On The Carbon Copy podcast this week:
As the cost of living with increasingly intense hurricanes skyrockets, coastal cities across the U.S. are starting to ask the trillion-dollar question: What can we build to protect ourselves, and how much are we willing to pay?
This week, producer Alexandria Herr takes us to Texas, where the largest civil-engineering project in U.S. history may soon put those questions to the test. The Houston area is a sitting duck for a future hurricane that scientists say could cause an environmental and economic catastrophe. But the $31 billion coastal barrier project known as the “Ike Dike,” approved this summer by the U.S. House and Senate, would help protect the region.
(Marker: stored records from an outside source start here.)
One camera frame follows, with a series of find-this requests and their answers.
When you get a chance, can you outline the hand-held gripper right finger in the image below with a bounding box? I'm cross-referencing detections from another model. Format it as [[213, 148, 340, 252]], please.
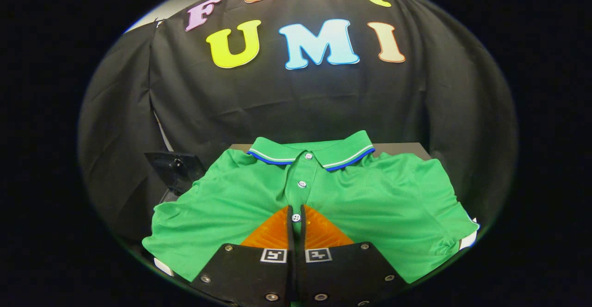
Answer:
[[296, 204, 410, 307]]

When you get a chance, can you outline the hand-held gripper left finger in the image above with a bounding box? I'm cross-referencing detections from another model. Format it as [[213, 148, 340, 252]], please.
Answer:
[[191, 204, 296, 307]]

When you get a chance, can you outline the green polo shirt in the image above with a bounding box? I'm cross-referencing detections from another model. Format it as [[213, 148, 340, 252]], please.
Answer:
[[142, 130, 480, 283]]

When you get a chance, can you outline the dark glass washing machine lid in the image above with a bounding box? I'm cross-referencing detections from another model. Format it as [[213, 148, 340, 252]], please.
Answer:
[[144, 152, 206, 196]]

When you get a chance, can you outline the black backdrop cloth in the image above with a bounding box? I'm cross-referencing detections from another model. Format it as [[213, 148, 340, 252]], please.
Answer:
[[78, 0, 518, 243]]

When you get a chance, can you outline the beige cabinet with dark frame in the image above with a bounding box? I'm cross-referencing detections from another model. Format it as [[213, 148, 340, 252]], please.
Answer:
[[153, 142, 480, 277]]

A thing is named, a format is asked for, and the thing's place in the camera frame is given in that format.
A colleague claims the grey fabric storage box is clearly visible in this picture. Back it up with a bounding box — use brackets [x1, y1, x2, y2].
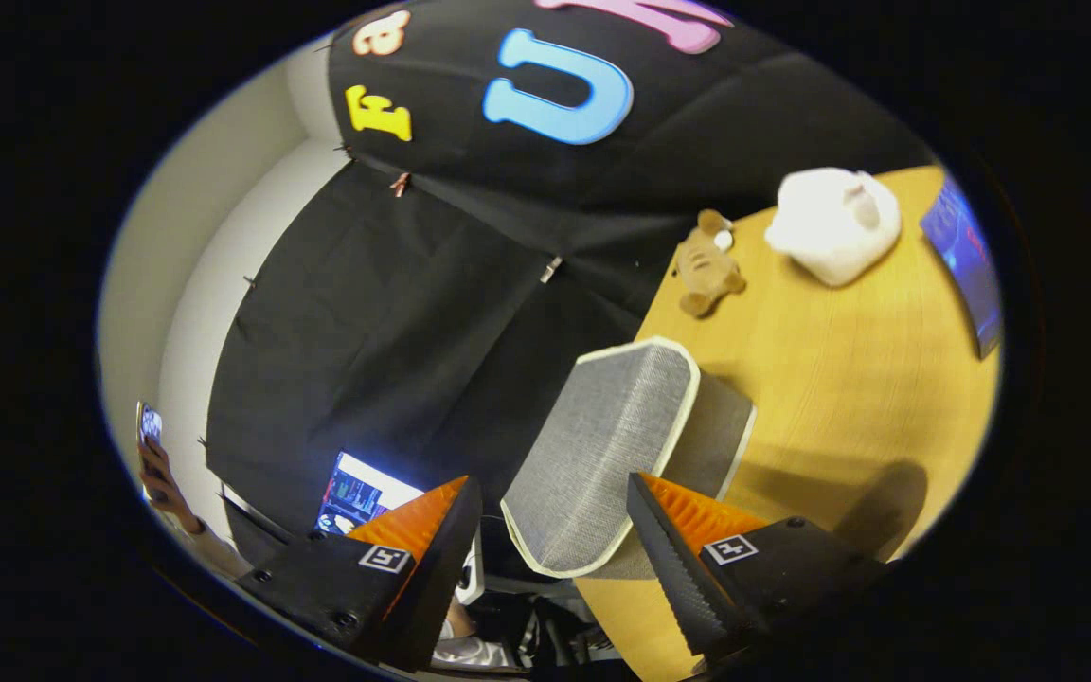
[500, 336, 757, 581]

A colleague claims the laptop screen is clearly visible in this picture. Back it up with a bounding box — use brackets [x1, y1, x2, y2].
[316, 451, 425, 536]

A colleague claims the brown plush toy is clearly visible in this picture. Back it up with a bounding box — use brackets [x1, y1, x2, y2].
[673, 209, 747, 318]

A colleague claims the blue book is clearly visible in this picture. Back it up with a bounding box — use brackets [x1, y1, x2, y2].
[920, 175, 1003, 361]

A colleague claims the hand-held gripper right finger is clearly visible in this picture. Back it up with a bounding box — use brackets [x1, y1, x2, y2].
[626, 472, 887, 664]

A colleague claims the black backdrop cloth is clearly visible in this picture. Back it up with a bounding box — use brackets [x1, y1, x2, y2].
[205, 0, 935, 607]

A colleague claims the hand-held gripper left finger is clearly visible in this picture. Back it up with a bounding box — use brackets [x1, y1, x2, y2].
[238, 476, 485, 673]

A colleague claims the white plush toy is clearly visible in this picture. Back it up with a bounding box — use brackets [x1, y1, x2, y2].
[763, 168, 903, 288]

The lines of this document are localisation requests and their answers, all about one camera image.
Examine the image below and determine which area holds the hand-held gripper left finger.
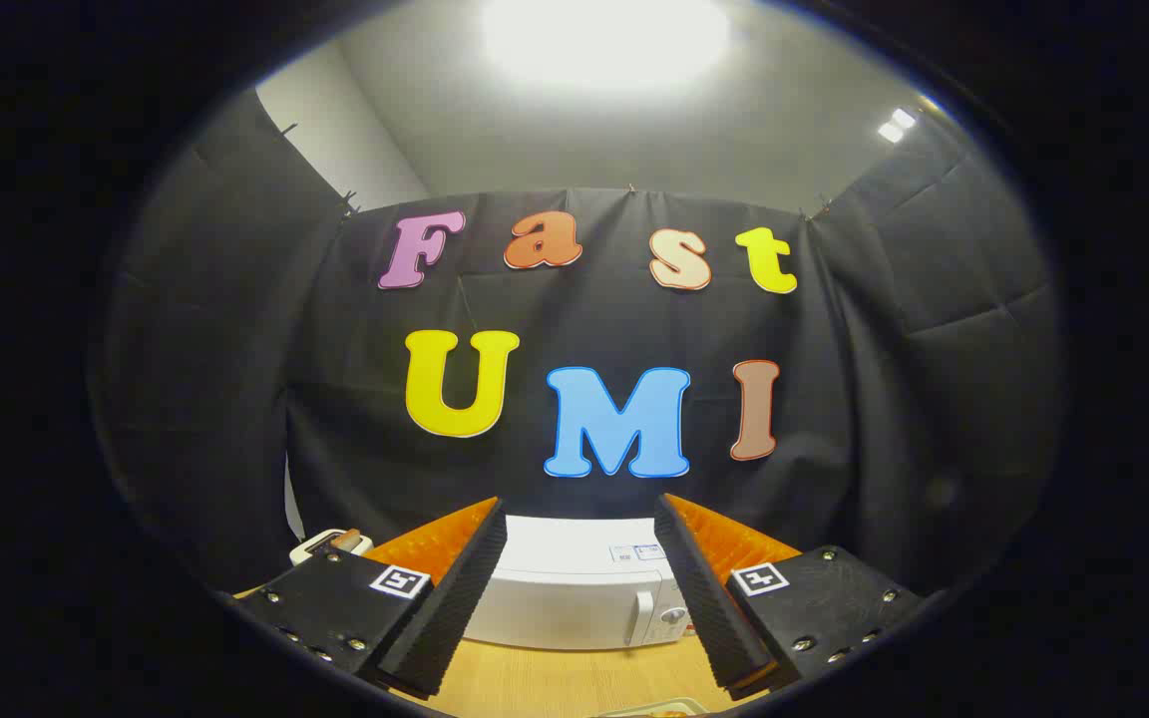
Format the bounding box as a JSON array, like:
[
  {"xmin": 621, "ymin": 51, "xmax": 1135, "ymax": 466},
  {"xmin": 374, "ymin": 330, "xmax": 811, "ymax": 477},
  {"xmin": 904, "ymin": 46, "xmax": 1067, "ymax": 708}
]
[{"xmin": 235, "ymin": 497, "xmax": 509, "ymax": 699}]

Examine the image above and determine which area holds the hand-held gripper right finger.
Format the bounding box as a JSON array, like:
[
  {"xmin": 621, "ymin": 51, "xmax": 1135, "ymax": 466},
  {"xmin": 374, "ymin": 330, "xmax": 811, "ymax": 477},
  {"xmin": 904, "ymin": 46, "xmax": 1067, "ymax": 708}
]
[{"xmin": 654, "ymin": 493, "xmax": 925, "ymax": 699}]

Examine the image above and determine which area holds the white microwave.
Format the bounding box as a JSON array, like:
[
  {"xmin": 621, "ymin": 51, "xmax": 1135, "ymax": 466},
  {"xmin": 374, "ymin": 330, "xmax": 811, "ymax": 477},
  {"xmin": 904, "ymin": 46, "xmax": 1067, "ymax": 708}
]
[{"xmin": 463, "ymin": 516, "xmax": 695, "ymax": 651}]

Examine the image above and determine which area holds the white toaster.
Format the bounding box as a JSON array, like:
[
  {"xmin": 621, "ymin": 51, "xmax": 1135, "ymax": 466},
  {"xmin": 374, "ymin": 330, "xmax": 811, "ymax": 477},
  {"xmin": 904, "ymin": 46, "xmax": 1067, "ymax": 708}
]
[{"xmin": 290, "ymin": 529, "xmax": 374, "ymax": 567}]

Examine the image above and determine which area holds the black backdrop cloth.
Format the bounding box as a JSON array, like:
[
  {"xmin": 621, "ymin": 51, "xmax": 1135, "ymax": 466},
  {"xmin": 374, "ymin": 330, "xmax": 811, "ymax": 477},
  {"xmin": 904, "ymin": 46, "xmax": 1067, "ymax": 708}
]
[{"xmin": 86, "ymin": 85, "xmax": 1064, "ymax": 599}]

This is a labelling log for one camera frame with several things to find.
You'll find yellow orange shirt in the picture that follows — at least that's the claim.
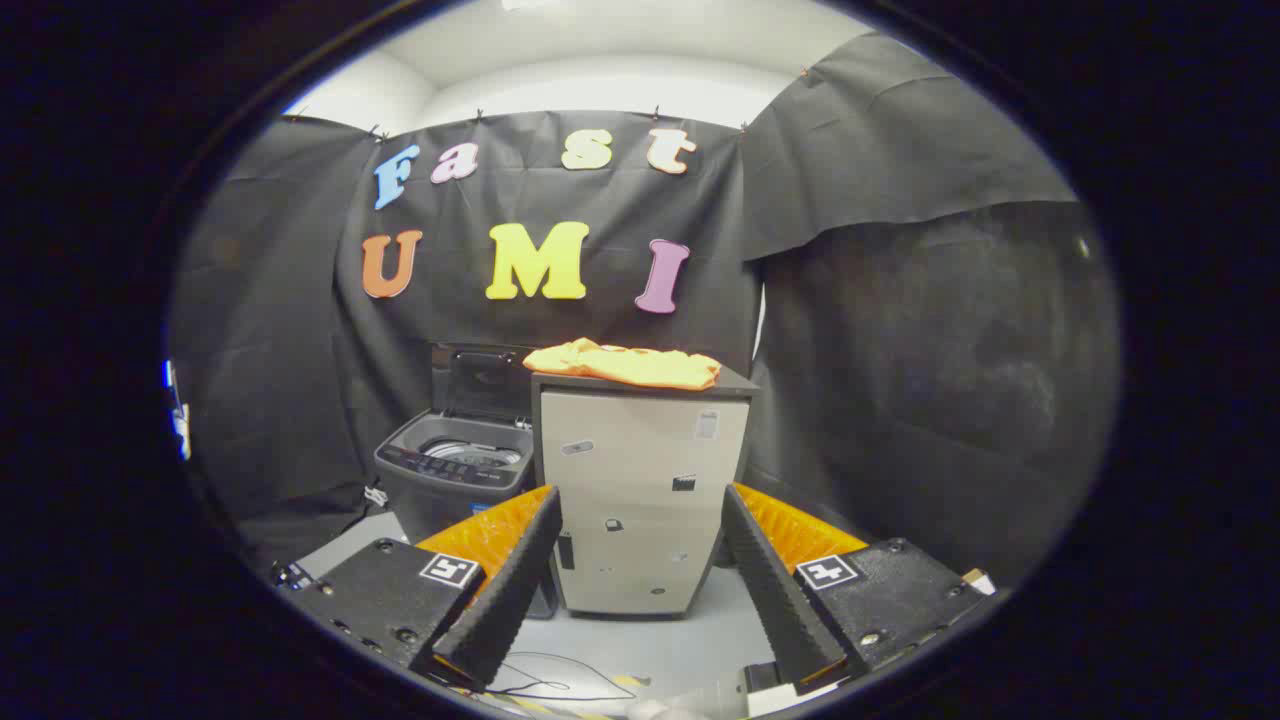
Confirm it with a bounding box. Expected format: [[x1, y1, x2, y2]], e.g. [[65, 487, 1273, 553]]
[[522, 338, 723, 391]]

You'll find thin black cable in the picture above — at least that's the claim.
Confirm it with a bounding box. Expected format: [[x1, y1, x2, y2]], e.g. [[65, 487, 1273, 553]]
[[490, 652, 641, 703]]

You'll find grey cabinet with dark top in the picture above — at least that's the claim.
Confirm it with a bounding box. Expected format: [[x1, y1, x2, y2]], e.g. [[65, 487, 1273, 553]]
[[530, 368, 761, 619]]

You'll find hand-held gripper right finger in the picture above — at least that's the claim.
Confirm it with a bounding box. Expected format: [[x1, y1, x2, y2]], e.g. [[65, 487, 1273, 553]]
[[720, 482, 1001, 698]]

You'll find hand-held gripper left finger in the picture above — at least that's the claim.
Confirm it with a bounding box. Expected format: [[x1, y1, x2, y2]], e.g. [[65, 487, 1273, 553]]
[[272, 485, 564, 693]]

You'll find grey washing machine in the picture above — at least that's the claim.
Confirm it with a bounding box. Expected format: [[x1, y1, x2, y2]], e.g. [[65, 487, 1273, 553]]
[[374, 408, 559, 621]]

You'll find black backdrop cloth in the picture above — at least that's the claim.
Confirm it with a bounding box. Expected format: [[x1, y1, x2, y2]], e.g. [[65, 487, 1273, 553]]
[[168, 30, 1121, 591]]

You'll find blue white object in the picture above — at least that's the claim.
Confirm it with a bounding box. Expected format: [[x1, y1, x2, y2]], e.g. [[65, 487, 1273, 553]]
[[163, 360, 193, 461]]
Will it be enough to prevent a major calamity?
Guests:
Kiah Collier is a Peabody-Award-winning investigative reporter for ProPublica and The Texas Tribune. (Check out an interactive deep dive into the potential impacts of a major hurricane on the Houston area she worked on.)
Bill Merrell is a professor emeritus of marine sciences at Texas A&M University at Galveston.
Jim Blackburn is a professor in the practice of environmental law at Rice University and co-director of the Severe Storm Prediction, Education and Evacuation from Disasters Center.
The Carbon Copy is a co-production of Post Script Media and Canary Media.